Interesting, I wasn't aware the earlier systems ran on Amiga's, all of
the later systems ran on stock PC's with special ISA bus cards
installed. I have a full SU2000 system (less the stand) here in the
office which I plan to put up onto Ebay shortly.
The Company who built them was called Virtuality and they were
contracted by Atari to produce the JagVR System. I have a working
prototype of one of the systems. Virtuality made Missile Command 3D
for both their Virtuality systems and for the Jaguar 64 (it will worth
with and without the JagVR helmet & tracker.
Curt
Ethan Dicks wrote:
On 8/26/07, Andrew Burton <aliensrcooluk at
yahoo.co.uk> wrote:
No idea whether he is truely serious or not, but
those interested should contact him (see below).
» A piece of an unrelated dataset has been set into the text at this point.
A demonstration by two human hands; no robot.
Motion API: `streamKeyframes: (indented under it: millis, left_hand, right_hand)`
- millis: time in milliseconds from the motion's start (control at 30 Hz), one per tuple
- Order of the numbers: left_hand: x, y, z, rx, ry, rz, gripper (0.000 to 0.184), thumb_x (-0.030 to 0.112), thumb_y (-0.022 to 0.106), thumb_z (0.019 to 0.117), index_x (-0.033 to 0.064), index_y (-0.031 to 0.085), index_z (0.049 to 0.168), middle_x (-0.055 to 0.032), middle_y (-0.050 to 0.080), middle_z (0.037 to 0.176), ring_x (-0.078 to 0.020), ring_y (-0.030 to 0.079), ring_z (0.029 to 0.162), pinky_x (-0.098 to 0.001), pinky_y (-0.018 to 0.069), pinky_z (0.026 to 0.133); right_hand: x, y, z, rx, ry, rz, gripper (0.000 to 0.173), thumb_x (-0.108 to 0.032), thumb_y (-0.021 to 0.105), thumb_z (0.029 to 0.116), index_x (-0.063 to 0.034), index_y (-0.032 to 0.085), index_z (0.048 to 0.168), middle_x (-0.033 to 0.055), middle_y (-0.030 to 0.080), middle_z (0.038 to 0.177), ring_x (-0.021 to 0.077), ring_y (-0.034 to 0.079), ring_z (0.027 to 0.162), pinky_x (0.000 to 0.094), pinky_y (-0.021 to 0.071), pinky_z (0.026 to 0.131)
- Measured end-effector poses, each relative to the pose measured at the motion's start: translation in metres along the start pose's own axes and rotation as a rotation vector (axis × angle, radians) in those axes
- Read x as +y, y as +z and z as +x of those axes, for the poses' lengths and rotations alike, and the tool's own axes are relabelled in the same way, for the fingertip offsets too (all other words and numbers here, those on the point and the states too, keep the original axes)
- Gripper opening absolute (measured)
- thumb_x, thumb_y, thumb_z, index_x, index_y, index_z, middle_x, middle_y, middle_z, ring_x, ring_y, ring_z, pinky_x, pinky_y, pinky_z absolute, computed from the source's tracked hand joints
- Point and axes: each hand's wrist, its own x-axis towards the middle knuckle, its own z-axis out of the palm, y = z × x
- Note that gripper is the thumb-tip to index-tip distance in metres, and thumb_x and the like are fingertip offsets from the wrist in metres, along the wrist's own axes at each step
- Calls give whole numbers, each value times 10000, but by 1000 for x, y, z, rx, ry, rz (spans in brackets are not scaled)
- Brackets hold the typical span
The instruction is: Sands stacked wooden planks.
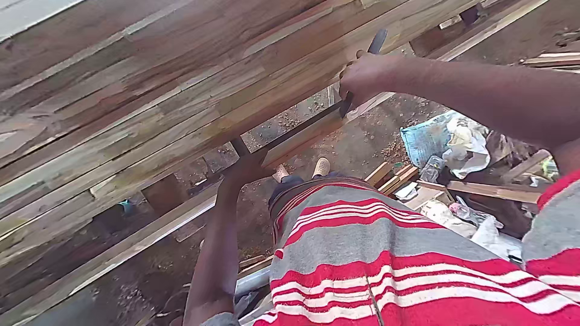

lamanchaoslo <lamanchaoslo at hotmail.com> wrote:
I'm considering selling a 1000CS VR System. At the moment I have two machines that
we are
about to combine into one working machine.
More on the machine here:
http://www.amigahistory.co.uk/virtuality.html
Wow... I remember playing on a pair of those at COSI, the Center of
Science and Industry, in Columbus at their Virtual Reality exhibit
12-ish years ago.
My recollection was that they came with Amiga 3000s, but I wonder if
the app would be any smoother or faster responding running on an
A4000. I presume the TMS34010-based video card would migrate over,
but I don't recall if they did anything funny with the A3000 itself,
like custom boot ROMs or any shortcuts that would prevent dropping in
a 68040 or faster.
I think one of these made an appearance in "Hackers" (1995).